> **WHAT IS BEING ASKED**: Search each line below for "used", then return the lines where it appears.

> **EXTRACTED DATA**:
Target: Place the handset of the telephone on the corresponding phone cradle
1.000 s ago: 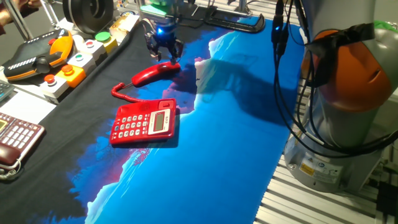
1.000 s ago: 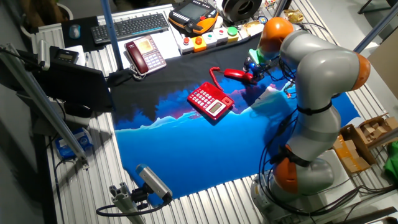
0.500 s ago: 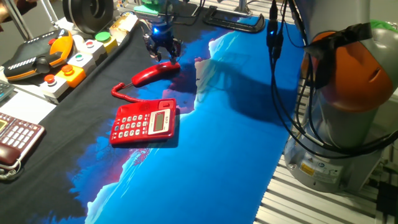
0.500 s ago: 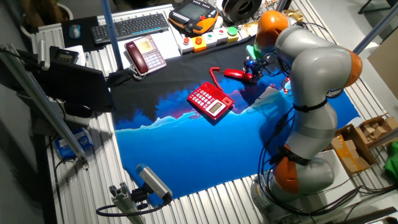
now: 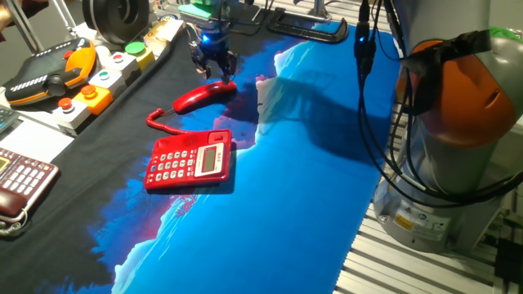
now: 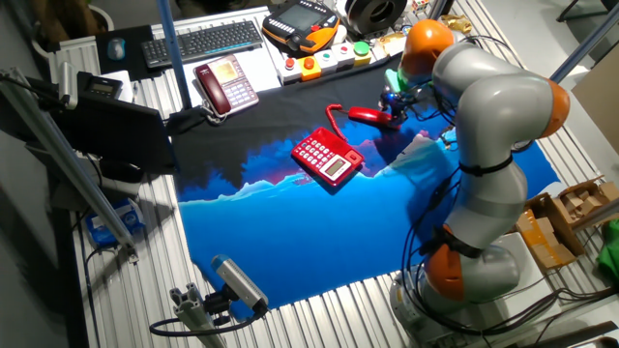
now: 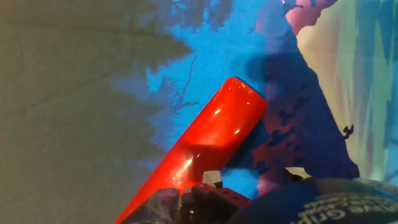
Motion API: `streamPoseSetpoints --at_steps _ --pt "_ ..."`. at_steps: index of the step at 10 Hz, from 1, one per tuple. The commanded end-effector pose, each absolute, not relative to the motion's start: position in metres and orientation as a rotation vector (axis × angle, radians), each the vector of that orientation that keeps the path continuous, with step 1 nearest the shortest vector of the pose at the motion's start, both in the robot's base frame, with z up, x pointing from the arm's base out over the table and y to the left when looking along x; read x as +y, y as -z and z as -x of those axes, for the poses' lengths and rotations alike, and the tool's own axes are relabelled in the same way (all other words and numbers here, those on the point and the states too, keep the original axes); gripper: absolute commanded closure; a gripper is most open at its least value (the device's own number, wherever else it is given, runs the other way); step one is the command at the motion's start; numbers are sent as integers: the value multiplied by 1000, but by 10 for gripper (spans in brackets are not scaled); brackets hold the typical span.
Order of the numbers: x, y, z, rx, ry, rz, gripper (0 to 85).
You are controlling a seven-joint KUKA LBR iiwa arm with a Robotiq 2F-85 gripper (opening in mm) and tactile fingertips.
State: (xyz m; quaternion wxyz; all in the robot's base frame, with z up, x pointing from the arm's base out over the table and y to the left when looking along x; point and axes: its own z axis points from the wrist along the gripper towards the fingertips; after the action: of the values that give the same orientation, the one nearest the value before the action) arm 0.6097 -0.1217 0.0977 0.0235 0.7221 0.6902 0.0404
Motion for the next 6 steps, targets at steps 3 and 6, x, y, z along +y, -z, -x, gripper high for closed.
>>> streamPoseSetpoints --at_steps 3,6 --pt "-123 -90 -622 2067 -144 -2285 307" --pt "-125 -82 -633 1994 -179 -2339 310"
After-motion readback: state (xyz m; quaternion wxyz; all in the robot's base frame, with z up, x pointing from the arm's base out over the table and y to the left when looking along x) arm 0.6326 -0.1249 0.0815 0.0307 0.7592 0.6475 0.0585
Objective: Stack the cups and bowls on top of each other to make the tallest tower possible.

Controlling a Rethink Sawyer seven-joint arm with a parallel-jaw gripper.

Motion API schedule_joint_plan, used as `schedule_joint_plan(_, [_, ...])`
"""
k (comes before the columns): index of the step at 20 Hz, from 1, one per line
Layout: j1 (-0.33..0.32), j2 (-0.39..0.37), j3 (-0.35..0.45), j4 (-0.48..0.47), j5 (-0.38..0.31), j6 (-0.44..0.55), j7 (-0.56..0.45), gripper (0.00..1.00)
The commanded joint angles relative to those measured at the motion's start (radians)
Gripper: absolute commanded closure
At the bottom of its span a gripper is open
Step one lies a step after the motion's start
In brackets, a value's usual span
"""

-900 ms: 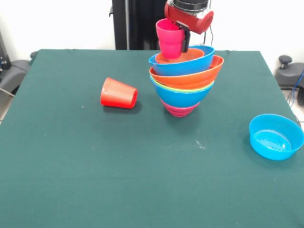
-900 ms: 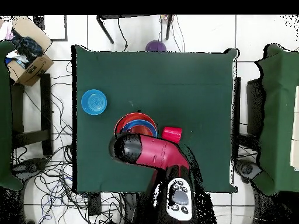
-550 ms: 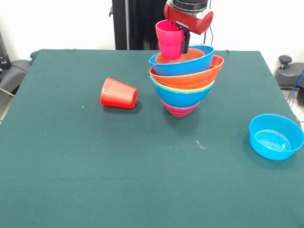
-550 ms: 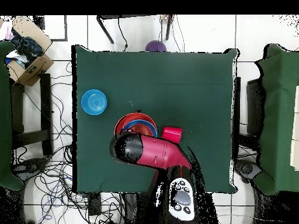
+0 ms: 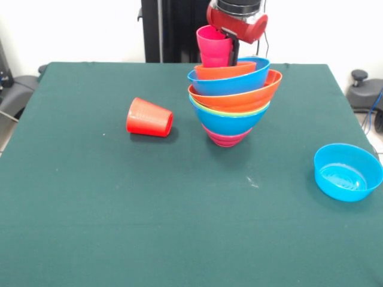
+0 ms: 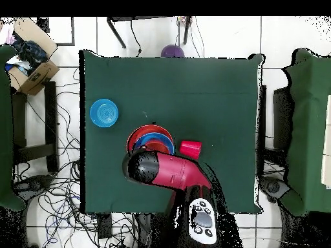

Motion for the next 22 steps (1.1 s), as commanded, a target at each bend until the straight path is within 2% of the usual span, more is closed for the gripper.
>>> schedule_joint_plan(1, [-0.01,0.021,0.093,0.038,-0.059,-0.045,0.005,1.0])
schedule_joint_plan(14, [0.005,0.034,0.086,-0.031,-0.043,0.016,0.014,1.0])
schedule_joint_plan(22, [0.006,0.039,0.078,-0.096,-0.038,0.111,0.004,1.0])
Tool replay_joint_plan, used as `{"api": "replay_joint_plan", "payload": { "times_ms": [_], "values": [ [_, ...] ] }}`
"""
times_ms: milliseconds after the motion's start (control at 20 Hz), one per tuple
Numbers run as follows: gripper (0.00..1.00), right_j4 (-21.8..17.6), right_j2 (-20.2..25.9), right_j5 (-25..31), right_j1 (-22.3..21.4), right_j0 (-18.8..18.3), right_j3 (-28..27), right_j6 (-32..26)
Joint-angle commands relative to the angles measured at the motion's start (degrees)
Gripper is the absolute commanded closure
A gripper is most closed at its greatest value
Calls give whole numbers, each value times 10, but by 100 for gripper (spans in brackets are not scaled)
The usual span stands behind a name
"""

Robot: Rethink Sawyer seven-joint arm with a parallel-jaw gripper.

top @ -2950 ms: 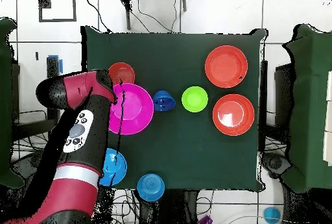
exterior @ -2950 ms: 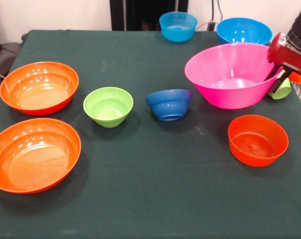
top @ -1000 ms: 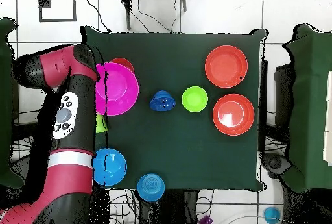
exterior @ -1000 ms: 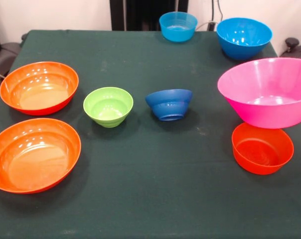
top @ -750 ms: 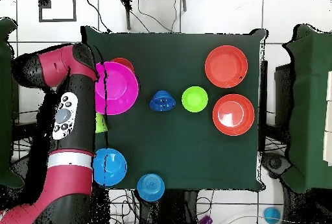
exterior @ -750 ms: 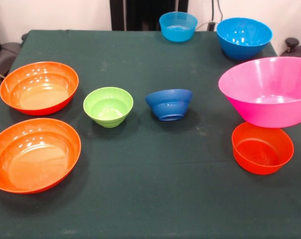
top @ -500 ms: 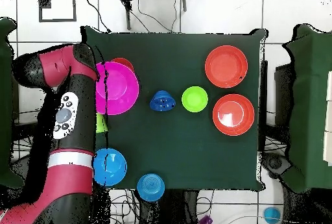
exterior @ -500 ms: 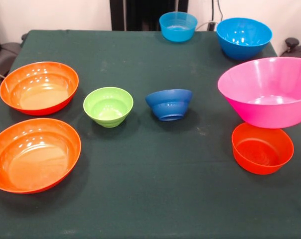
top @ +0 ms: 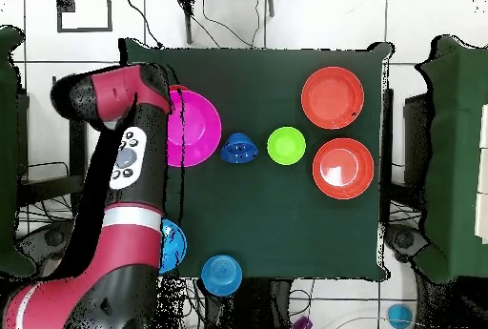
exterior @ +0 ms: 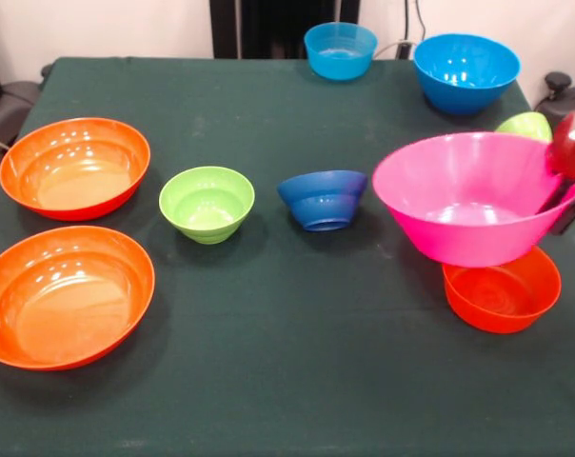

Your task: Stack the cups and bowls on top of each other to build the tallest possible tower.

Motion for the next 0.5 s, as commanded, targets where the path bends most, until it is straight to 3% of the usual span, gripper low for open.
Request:
{"api": "replay_joint_plan", "payload": {
  "times_ms": [50, 500],
  "values": [
    [100, -35, 54, -20, 52, -37, -42, -44],
    [100, -31, 57, 21, 110, -56, -133, -57]
  ]
}}
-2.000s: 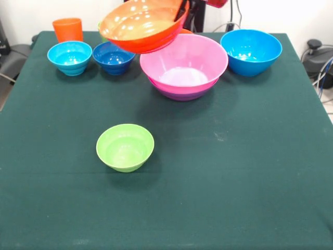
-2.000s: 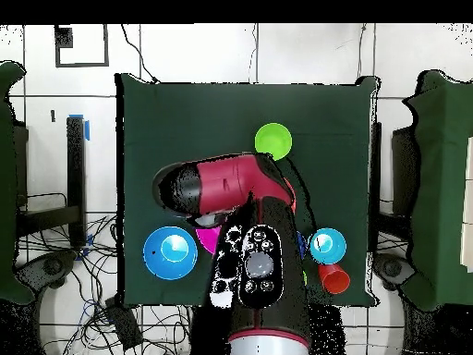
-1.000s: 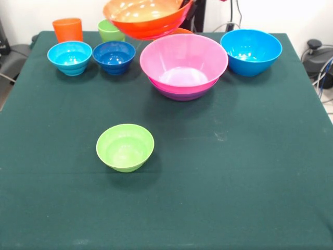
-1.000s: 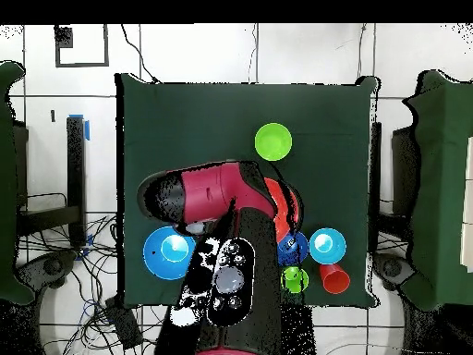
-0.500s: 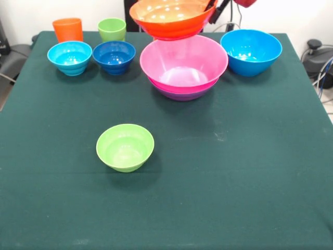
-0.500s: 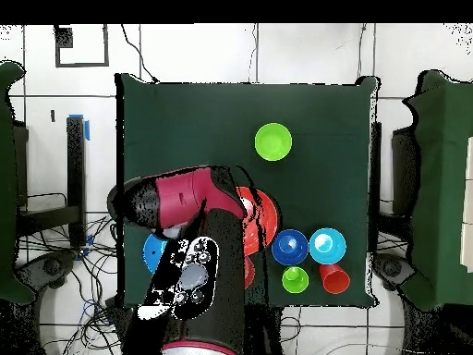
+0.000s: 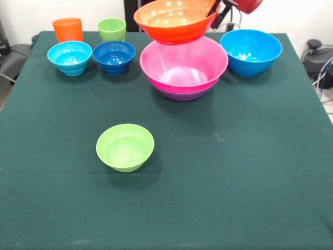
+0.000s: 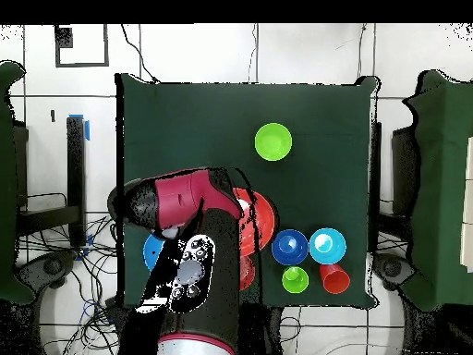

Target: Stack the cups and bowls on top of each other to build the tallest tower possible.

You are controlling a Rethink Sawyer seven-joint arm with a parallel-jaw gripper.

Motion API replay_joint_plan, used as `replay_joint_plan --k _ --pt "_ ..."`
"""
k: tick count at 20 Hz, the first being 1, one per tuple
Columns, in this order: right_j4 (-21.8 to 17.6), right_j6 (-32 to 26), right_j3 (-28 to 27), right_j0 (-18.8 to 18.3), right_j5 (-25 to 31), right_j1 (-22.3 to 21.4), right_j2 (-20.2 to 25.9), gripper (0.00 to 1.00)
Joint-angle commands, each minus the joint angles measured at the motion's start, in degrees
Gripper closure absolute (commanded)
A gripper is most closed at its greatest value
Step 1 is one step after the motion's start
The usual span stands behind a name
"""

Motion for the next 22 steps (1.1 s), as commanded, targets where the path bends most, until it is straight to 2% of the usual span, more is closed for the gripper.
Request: replay_joint_plan --k 1,3,4,11,22 --pt "1.74 8.92 1.77 -0.02 -3.83 2.40 2.08 1.00" --pt "2.08 8.94 1.80 0.12 -3.88 2.47 1.91 1.00" --pt "2.39 8.79 1.85 0.15 -4.14 2.54 1.82 0.00" --pt "2.75 9.59 1.22 1.07 -2.70 2.96 1.19 0.00" --pt "3.23 8.89 1.24 0.91 -3.74 3.46 1.01 0.00"
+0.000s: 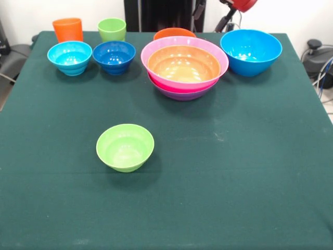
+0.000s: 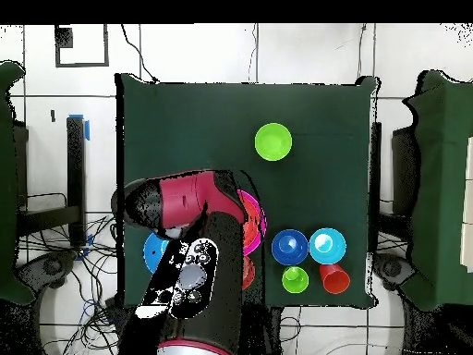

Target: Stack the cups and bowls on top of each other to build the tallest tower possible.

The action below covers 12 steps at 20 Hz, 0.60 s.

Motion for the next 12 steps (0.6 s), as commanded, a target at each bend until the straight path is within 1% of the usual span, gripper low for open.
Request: replay_joint_plan --k 1,3,4,6,9,12 --pt "1.85 9.08 1.45 0.58 -3.98 3.45 2.93 0.00" --pt "0.74 8.64 1.59 0.70 -6.12 3.87 2.64 0.00" --pt "0.73 7.52 1.82 -0.19 -7.11 4.24 3.20 0.00" --pt "-0.78 4.29 1.08 -1.71 -8.63 4.86 3.74 0.00" --pt "-1.12 -0.69 1.23 -6.03 -12.05 6.09 6.02 0.00" --pt "-0.87 -4.17 2.00 -10.05 -14.59 7.13 8.35 0.00"
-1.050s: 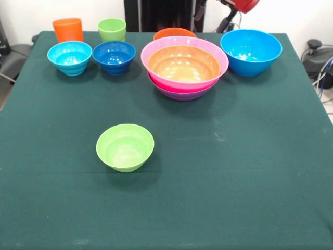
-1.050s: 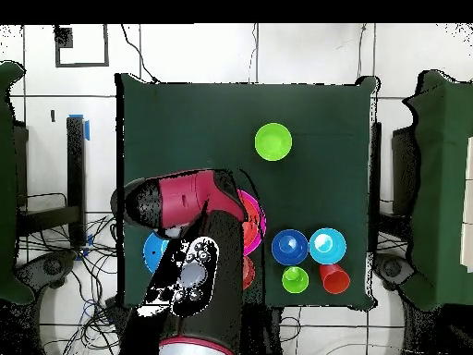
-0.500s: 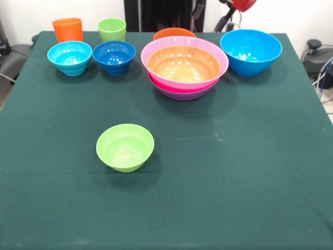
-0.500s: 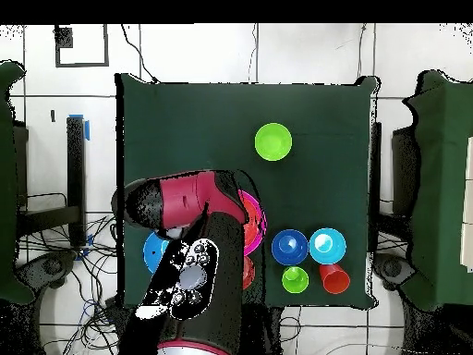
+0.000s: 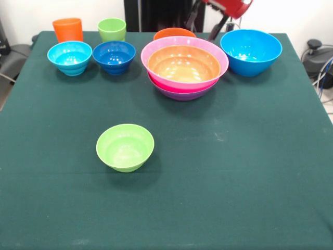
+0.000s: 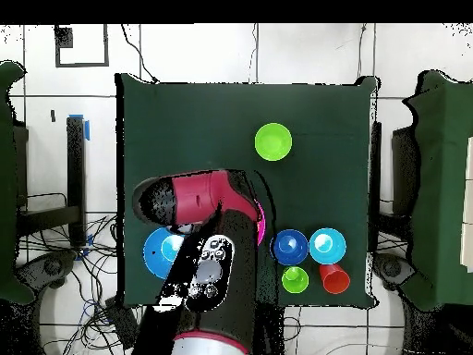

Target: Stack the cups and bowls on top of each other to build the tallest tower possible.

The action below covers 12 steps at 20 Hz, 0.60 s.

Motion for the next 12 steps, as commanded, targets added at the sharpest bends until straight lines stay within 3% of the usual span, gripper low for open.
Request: replay_joint_plan --k 1,5,12 --pt "-1.24 -5.17 2.29 -8.64 -10.31 6.40 9.00 0.00" --pt "-2.35 -7.37 2.57 -12.45 -12.84 7.79 11.82 0.00" --pt "-4.06 -8.70 2.41 -15.19 -12.87 7.90 14.07 0.00"
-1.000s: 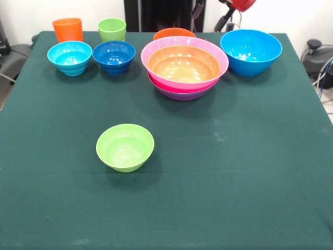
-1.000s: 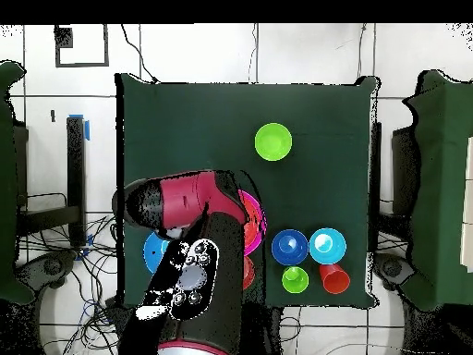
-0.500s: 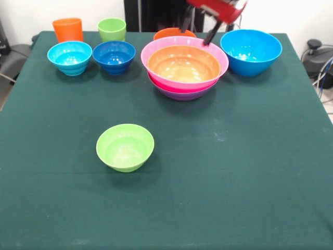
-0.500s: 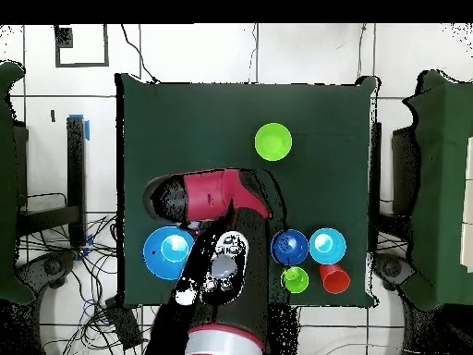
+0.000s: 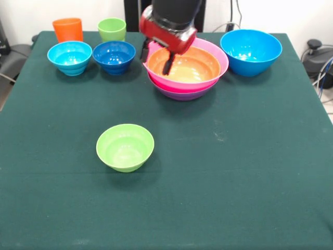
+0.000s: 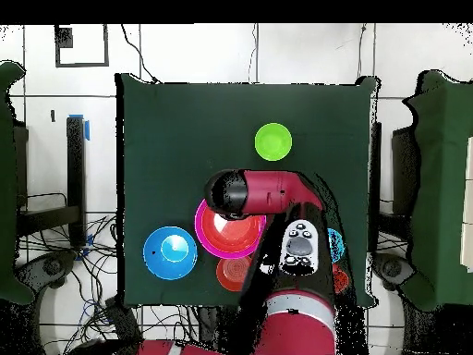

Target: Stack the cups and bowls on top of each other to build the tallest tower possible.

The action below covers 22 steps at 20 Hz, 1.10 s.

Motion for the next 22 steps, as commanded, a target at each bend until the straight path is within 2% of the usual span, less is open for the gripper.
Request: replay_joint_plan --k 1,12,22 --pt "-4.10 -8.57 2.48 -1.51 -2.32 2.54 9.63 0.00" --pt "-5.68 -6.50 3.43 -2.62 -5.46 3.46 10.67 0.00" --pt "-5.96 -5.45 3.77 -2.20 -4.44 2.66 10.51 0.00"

> **WRITTEN SOLUTION**:
Motion API schedule_joint_plan, used as `schedule_joint_plan(_, [_, ...])`
Tool replay_joint_plan, used as `{"api": "replay_joint_plan", "payload": { "times_ms": [_], "values": [ [_, ...] ] }}`
Motion API replay_joint_plan, used as `replay_joint_plan --k _ --pt "_ ..."`

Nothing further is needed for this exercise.